WHAT IS REQUIRED
Count the lines below that contain the word "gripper", and reply with only that number.
........
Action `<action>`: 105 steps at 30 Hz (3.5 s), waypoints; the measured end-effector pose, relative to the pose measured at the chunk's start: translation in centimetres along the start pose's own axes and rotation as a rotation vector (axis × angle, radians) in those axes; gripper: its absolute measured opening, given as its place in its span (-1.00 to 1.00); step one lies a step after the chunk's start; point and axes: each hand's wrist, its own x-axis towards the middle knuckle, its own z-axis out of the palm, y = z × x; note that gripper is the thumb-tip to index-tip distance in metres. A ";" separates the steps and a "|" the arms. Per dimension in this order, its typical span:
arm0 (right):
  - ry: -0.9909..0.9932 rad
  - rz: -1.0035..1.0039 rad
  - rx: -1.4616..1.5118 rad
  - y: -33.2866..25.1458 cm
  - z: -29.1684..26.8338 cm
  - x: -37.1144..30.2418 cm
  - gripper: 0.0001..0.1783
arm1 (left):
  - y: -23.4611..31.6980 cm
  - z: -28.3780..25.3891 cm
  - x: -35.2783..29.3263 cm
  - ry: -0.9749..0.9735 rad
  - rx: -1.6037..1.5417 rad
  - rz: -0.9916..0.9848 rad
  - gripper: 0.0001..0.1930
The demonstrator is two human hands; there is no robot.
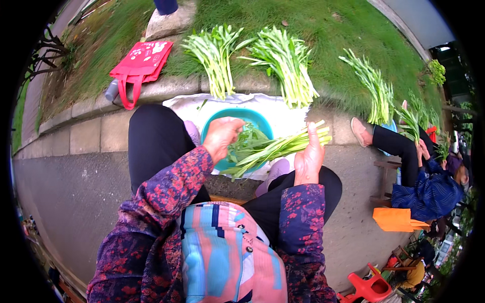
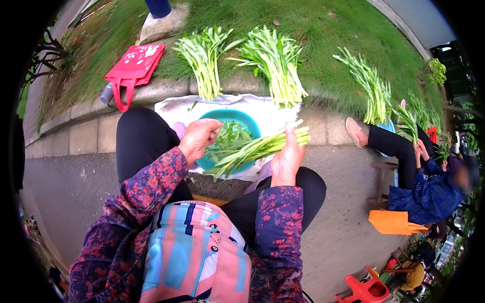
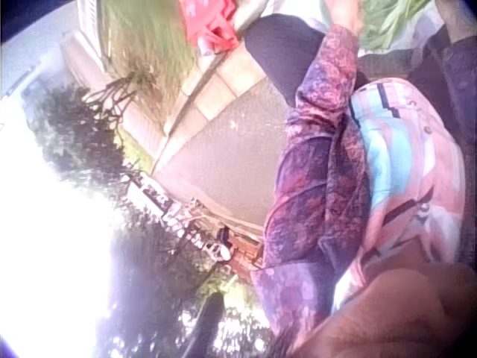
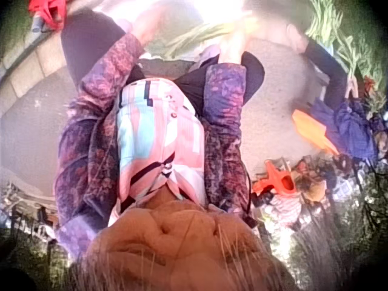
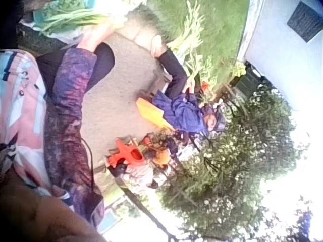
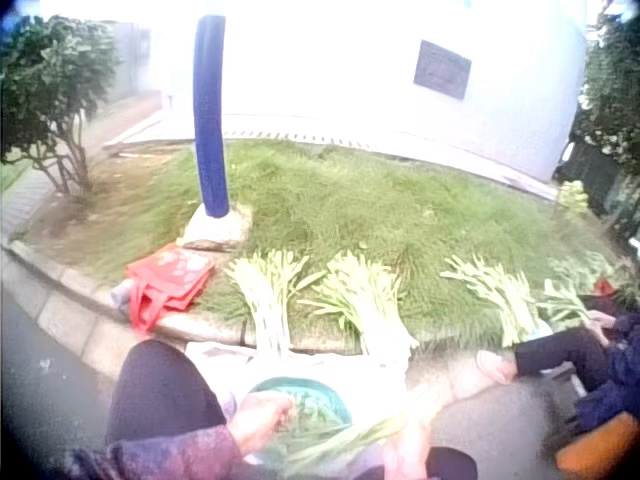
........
FINISHED EXERCISE
3